INSTRUCTIONS TO FOLLOW: Repeat the data below word for word.
[SOURCE DATA]
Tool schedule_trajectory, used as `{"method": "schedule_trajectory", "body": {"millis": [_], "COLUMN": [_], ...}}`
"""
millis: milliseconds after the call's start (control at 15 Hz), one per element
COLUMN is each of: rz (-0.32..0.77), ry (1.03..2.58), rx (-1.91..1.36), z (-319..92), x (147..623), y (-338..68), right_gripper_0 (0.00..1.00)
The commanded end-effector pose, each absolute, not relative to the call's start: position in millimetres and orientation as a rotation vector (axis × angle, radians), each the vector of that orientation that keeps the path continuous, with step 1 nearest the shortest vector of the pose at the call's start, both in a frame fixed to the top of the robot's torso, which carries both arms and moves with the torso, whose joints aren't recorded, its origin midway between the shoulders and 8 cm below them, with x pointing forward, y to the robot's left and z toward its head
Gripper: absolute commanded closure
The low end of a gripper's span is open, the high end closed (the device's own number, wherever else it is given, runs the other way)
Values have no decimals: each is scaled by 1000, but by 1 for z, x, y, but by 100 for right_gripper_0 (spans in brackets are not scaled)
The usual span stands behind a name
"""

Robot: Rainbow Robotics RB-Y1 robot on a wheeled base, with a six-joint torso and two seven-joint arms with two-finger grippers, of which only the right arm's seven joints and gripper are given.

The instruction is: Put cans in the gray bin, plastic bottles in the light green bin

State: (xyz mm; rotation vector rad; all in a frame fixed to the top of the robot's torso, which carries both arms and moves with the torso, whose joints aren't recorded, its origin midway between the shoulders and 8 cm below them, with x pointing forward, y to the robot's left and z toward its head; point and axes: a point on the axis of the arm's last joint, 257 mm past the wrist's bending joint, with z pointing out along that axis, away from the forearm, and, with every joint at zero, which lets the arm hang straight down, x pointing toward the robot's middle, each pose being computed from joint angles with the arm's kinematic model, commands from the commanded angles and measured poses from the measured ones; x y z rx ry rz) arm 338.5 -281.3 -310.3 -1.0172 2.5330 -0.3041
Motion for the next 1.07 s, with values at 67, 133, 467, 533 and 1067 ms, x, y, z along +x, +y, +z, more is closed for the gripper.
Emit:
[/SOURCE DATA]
ANSWER BOX:
Tool schedule_trajectory, used as `{"method": "schedule_trajectory", "body": {"millis": [_], "COLUMN": [_], ...}}`
"""
millis: milliseconds after the call's start (control at 15 Hz), one per element
COLUMN is each of: rz (-0.32..0.77), ry (1.03..2.58), rx (-1.91..1.36), z (-319..92), x (147..623), y (-338..68), right_gripper_0 (0.00..1.00)
The commanded end-effector pose, each absolute, not relative to the call's start: position in millimetres and orientation as a rotation vector (axis × angle, radians), each the vector of that orientation that keeps the path continuous, with step 1 nearest the shortest vector of the pose at the call's start, both in a frame fixed to the top of the robot's torso, which carries both arms and moves with the torso, whose joints aren't recorded, its origin midway between the shoulders and 8 cm below them, with x pointing forward, y to the robot's left and z toward its head
Gripper: absolute commanded closure
The low end of a gripper's span is open, the high end closed (the device's own number, wherever else it is given, runs the other way)
Values have no decimals: each is scaled by 1000, but by 1 for z, x, y, but by 100 for right_gripper_0 (spans in brackets are not scaled)
The usual span stands behind a name
"""

Robot: Rainbow Robotics RB-Y1 robot on a wheeled base, with a six-joint torso and two seven-joint arms with two-finger grippers, of which only the right arm's seven joints and gripper are given.

The instruction is: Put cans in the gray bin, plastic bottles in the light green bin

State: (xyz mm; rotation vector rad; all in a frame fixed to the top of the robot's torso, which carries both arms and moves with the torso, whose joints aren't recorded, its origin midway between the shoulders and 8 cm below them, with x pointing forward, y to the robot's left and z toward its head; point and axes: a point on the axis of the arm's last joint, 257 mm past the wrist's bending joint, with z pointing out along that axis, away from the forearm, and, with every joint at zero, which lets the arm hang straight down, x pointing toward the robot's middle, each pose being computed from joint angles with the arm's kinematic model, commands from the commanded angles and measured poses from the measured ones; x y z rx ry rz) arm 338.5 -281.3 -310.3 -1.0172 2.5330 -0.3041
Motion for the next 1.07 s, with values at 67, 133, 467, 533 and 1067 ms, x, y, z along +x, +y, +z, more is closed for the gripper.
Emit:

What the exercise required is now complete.